Old DominionThe Old Dominion Monarchs are a Sun Belt Conference program that prediction markets treat as a classic Group of Five mid-major: heavily traded when season-win total and conference-title markets open, a longshot in the national picture. Based in Norfolk, Virginia, in the Hampton Roads market, Old Dominion only restarted football in 2009 and reached the FBS level a few years later, so the board reads the Monarchs as a young, ceiling-rising program rather than an established power. The durable swing factor on their price is roster continuity under head coach Ricky Rahne and whether the program can build on a breakout 2025. Exact prices for every contract sit on the live board above when season and playoff markets are active.
When the futures board opens for the 2026 season, prediction markets slot Old Dominion where Group of Five programs almost always sit: a longshot for the College Football Playoff and a live-but-not-favored name in the Sun Belt title market. The structural read is simple. The expanded Playoff still funnels through the power conferences, so a Sun Belt team's realistic ceiling is the conference championship and a New Year's Six bid, not a national title. That gap is exactly what the longshot CFP price reflects, and it rarely compresses for a mid-major no matter how strong the roster looks on paper. For Monarchs traders, the season-win total and the Sun Belt East projection carry far more signal than the national number. The live board above shows where each contract prices once markets are active.

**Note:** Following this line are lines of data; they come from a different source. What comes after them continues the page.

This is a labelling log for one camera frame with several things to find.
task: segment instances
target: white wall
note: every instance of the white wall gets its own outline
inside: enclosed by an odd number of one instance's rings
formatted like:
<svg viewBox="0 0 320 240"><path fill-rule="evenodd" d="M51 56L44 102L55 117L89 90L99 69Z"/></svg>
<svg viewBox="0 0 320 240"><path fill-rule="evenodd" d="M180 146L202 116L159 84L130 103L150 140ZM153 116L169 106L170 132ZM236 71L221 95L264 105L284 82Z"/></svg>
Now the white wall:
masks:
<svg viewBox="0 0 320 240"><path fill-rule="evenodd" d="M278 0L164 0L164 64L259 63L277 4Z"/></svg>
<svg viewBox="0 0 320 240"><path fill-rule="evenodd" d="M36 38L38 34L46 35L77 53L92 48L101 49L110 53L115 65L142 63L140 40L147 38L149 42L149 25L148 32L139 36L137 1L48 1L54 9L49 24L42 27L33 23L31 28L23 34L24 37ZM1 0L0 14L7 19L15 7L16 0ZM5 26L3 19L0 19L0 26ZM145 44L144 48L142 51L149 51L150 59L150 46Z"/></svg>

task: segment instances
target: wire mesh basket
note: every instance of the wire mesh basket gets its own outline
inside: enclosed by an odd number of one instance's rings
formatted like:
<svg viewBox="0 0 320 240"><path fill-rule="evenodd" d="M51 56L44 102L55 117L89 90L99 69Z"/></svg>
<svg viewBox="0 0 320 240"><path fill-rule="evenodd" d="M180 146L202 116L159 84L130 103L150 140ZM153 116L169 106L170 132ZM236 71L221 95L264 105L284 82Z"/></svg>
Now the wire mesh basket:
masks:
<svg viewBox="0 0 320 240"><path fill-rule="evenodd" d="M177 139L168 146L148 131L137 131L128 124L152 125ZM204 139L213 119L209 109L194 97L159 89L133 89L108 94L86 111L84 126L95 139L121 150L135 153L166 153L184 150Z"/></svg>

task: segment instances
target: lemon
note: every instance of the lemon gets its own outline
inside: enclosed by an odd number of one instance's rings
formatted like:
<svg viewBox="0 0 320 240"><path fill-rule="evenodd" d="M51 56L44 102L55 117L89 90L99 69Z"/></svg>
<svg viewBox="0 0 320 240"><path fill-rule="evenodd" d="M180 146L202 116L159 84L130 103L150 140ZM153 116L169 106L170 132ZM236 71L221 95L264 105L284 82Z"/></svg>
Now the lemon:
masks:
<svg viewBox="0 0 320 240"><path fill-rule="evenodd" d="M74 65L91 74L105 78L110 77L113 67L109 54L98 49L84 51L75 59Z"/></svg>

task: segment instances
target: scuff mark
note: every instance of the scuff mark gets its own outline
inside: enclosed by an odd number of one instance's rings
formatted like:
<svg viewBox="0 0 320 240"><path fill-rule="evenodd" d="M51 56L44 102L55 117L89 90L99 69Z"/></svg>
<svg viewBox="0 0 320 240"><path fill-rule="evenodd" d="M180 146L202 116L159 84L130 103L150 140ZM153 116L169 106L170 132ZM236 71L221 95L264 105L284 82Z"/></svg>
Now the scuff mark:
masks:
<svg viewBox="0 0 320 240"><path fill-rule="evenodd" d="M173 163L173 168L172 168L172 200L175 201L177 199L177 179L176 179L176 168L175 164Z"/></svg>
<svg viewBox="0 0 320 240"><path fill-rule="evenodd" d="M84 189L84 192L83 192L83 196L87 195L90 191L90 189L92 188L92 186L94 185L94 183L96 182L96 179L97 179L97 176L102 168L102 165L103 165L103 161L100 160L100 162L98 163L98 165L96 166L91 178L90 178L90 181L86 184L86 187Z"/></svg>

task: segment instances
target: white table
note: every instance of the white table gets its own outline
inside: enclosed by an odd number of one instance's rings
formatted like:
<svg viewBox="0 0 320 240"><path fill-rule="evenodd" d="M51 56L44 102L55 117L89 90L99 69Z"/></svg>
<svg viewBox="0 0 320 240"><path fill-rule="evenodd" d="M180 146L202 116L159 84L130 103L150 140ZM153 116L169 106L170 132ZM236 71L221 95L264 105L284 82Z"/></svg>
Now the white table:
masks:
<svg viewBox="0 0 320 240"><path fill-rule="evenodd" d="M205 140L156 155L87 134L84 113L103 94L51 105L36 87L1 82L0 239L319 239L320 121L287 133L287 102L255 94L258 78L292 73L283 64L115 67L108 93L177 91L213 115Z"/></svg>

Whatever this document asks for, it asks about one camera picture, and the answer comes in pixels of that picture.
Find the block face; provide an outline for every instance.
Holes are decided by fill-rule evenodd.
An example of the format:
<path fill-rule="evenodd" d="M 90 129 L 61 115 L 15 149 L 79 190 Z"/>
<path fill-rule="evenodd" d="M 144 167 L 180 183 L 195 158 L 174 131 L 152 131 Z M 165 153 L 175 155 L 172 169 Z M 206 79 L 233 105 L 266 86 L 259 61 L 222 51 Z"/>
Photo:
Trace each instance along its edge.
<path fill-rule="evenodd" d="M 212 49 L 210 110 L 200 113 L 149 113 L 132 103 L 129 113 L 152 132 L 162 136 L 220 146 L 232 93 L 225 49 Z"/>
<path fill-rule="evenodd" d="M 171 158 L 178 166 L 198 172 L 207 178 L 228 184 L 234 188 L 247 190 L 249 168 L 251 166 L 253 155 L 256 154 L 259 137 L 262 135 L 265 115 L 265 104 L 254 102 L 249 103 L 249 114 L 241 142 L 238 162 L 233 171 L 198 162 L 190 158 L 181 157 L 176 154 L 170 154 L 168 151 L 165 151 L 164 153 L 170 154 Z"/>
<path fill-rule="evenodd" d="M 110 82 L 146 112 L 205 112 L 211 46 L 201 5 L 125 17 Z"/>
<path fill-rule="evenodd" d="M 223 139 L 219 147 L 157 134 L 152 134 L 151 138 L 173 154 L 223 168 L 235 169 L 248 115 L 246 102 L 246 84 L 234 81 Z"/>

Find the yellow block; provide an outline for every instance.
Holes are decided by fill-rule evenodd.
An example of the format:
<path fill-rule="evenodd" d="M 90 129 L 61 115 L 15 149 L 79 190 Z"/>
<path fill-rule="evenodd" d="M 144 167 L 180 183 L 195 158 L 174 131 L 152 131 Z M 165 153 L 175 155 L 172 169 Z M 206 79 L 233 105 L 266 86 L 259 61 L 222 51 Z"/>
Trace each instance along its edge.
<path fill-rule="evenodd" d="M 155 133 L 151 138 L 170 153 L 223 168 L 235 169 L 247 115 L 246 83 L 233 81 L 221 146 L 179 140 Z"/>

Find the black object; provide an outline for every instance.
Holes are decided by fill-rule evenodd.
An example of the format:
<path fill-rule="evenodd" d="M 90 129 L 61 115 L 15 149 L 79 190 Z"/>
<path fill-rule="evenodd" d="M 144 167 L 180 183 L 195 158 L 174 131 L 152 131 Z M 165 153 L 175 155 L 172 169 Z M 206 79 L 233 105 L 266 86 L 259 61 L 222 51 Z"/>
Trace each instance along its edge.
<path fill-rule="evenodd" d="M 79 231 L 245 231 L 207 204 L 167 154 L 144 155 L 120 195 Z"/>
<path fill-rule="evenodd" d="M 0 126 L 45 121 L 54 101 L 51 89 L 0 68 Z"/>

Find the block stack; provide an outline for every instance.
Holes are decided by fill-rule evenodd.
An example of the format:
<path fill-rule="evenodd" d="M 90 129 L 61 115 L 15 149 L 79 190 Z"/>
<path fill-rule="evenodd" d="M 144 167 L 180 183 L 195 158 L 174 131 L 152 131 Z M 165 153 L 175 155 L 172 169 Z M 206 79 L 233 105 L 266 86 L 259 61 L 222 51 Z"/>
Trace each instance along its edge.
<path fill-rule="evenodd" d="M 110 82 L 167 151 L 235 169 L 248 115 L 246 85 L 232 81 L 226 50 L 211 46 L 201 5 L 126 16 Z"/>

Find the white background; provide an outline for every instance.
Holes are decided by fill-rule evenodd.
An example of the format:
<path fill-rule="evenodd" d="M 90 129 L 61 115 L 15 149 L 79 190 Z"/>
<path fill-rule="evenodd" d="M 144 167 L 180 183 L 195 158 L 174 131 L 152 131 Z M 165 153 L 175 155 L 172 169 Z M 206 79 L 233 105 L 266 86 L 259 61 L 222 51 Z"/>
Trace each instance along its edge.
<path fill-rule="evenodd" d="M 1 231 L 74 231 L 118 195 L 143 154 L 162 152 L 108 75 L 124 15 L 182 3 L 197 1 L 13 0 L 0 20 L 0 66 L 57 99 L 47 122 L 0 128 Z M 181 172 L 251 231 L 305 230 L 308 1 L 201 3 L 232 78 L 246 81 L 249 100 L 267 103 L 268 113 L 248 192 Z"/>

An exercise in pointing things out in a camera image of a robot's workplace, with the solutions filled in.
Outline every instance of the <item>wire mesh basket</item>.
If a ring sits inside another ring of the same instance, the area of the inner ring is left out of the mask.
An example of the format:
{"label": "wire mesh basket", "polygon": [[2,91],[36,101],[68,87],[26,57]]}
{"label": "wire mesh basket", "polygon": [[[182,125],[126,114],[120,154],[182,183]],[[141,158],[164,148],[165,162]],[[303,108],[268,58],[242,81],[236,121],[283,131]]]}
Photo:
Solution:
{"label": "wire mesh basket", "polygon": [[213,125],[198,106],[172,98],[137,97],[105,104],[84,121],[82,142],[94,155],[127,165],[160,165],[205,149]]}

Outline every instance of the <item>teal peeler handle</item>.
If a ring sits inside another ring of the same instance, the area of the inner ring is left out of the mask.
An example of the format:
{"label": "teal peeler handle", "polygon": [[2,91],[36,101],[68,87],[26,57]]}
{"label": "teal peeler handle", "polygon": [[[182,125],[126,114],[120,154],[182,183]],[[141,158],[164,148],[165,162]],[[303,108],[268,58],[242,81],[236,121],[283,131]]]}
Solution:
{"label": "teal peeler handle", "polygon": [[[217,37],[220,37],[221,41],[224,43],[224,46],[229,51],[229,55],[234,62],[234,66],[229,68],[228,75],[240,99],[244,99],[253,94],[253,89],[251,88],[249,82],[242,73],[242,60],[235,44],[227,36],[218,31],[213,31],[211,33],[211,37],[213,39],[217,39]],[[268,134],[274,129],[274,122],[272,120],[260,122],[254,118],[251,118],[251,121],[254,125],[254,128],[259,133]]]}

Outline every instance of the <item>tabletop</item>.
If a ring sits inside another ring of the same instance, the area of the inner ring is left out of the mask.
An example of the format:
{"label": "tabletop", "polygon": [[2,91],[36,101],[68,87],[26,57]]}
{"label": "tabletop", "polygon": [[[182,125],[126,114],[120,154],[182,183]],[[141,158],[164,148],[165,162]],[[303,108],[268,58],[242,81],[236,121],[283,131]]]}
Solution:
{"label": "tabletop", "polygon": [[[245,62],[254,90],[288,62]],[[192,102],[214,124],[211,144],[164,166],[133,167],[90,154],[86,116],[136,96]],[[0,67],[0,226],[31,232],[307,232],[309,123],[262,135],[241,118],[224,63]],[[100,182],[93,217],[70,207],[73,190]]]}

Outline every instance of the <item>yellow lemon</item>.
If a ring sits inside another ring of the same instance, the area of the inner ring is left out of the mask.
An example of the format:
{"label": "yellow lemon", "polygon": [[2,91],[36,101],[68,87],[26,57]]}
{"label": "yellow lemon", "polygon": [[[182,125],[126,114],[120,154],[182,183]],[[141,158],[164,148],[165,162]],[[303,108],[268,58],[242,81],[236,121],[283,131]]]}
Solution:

Old Dominion competes in the Sun Belt, a conference that prices on depth more than star power, with Appalachian State, James Madison, and Louisiana among the durable contenders the market respects. The Monarchs sit in the geographic and competitive mix of the East alongside in-state and regional rivals, and the title race is typically wide open year to year, which keeps the conference-winner market liquid. Markets tend to price Old Dominion on roster construction and coaching stability rather than on a single result, partly because the program's trajectory still carries volatility. The win total is where most of the conference read lives. What moves it over a season is the head-to-head slate against the other East contenders and the difficulty of the non-conference schedule, not any single early line.
Old Dominion's market volume is driven by the Hampton Roads fan base, the program's underdog identity, and the recurring appeal of a young team that has repeatedly punched above its weight. The Monarchs are nationally known for shocking results, and that narrative gravity pulls in trading interest beyond the local market. The durable swing factor on the price is continuity: the staff under Ricky Rahne, quarterback play, and whether the program retains production through the transfer portal each offseason. Forward catalysts that move the board include spring-practice roster news, the late-August season opener, and any early non-conference result against a power-conference opponent, the kind of game that has historically reshaped how the market values the program overnight. For the current price on any contract, the live board above is the reference point.
Old Dominion's football history is short by design. The university did not field a team between 1941 and 2009, then restarted the program and climbed to the FBS within a few seasons, an unusually fast ascent. The defining moment came in 2018, when Old Dominion, a heavy underdog, stunned then-undefeated No. 13 Virginia Tech 49-35 for the first Power Five win in program history, a result widely called the biggest betting upset of that college football season. That game still anchors how the market reads the Monarchs' upset ceiling. The franchise has no conference championship to its name yet, which is precisely why the Sun Belt title and win-total markets, not a national futures number, are where Old Dominion's prediction-market value lives.
As of June 2026, the 2026 season is in the off-season, so Sun Belt title and win-total markets are not yet active. Old Dominion enters 2026 off a breakout 10-3 campaign, and updated longshot CFP and Sun Belt-winner prices appear on the live board once the futures markets open.
Old Dominion's college football contracts trade across the prediction-market platforms Prediction Genius aggregates, with the deepest books and tightest spreads typically forming around the Sun Belt-title and season win-total markets. Coverage is platform-agnostic, so prices are compared side by side as each market opens.
Prediction Genius covers Old Dominion's College Football Playoff longshot odds, Sun Belt Conference championship futures, regular-season win totals, and individual game markets when active. Player and bowl-related markets are surfaced when offered on the platforms tracked.
Old Dominion finished 10-3 in 2025, matching the program-best mark first set in 2016, and capped it with a 24-10 Cure Bowl win over South Florida under head coach Ricky Rahne. The program restarted football in 2009 and has never won a conference title.
Roster continuity and coaching stability under Ricky Rahne are the biggest durable drivers, since a Group of Five program's price hinges on year-to-year retention and quarterback play. The program's structural ceiling, a Sun Belt title rather than a national one, caps how short its futures can ever trade.